Things get more and more out of hand from there, with Homura suppressing Madoka’s godlike powers and transforming into a kind of Anti-Law of Cycles, calling herself a “demon” in contrast to Madoka’s angel-like form. With her new powers, she rewrites the laws of the universe just as Madoka once had, only this time both of them are alive and well in a real world, not a mere illusion caused by the experimentation of the Incubators.

mmm316

In this new world, Madoka is the transfer student rather than Homura, and sports a yellow ribbon rather than red, which Homura sports instead. Homura still has all her memories of what went on in the previous universes, and it shows on her universe-weary, glasses-less face. Her love for Madoka is a twisted, possessive love now, borne from pressing countless reset buttons and literally going to hell and back.

mmm317

So, all’s well that ends well, right? Well…no. This is Madoka we’re talking about. Homura merely suppressed Madoka’s Law of Cycle powers, and her memory of them. The powers are still there, and even while she’s showing Madoka around the school, a momentary recollection has her suddenly about to transform back into that godlike being.

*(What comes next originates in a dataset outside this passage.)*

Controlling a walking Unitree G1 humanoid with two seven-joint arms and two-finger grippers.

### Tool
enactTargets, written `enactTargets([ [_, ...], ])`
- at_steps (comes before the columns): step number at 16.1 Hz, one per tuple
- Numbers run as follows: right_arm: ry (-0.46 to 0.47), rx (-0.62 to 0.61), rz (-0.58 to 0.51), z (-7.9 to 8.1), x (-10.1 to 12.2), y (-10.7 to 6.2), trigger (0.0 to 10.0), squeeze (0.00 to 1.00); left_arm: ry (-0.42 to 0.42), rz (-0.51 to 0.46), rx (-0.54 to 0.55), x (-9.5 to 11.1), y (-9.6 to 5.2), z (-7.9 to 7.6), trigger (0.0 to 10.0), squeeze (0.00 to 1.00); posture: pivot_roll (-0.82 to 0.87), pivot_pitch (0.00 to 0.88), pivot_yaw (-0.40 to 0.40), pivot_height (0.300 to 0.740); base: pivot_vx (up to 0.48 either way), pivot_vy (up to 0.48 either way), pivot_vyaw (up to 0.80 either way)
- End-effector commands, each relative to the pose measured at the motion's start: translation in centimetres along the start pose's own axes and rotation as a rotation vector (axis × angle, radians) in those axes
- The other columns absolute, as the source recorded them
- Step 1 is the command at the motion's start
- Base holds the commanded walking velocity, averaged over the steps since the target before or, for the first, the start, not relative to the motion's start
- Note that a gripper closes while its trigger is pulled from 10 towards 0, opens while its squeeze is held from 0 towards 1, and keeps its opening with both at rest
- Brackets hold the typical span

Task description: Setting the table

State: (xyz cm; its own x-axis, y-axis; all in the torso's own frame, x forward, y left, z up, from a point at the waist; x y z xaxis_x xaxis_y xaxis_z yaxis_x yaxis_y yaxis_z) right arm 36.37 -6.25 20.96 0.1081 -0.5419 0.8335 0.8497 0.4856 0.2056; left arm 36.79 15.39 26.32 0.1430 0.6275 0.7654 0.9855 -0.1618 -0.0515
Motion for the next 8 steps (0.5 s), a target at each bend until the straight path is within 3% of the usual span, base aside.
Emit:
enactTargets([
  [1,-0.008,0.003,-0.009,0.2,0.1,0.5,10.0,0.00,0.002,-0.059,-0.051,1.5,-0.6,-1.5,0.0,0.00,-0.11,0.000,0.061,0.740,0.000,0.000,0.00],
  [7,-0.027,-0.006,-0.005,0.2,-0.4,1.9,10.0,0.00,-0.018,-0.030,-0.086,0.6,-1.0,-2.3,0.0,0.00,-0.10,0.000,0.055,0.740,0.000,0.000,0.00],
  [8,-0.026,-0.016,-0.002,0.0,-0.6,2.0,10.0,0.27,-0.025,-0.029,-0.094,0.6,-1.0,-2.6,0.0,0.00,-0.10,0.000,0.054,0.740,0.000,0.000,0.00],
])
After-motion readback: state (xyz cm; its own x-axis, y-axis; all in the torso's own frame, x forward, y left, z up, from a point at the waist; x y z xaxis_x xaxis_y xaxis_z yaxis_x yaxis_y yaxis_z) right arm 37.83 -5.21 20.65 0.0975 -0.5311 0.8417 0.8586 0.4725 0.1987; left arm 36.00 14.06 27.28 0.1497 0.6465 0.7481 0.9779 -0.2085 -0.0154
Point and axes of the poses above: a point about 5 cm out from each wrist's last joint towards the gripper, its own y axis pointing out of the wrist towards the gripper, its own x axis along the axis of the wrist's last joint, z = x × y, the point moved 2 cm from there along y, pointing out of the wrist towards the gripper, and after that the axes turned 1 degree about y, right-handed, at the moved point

Homura has to embrace her tightly to stop the transformation, but a time will probably come when she can’t, and the angel and demon will become enemies with opposing goals. In other words, all’s well that ends well for the time being, if you happen to be on Homura’s side. This is very much in keeping with the franchises refusal to hand out happy or even easy endings, preferring qualified, ambiguous, or just plain strange ones. After all that’s happened, consequences and compromises were inevitable. The show doesn’t rule out future problems…nor future rewrites of the universe.

mmm318

The post-credits sequence is strange indeed, but again, nothing new for this franchise. Sitting high above the city she in effect controls, apparently content with the way things are (again, for now), and fully equipped and prepared to defend the way things are, whether it’s keeping Madoka from rising back to godhood or keeping Kyuubey neutralized.

If Homura has to be “evil” in order to share the real world with the one she loves by suppressing her true nature, so be it.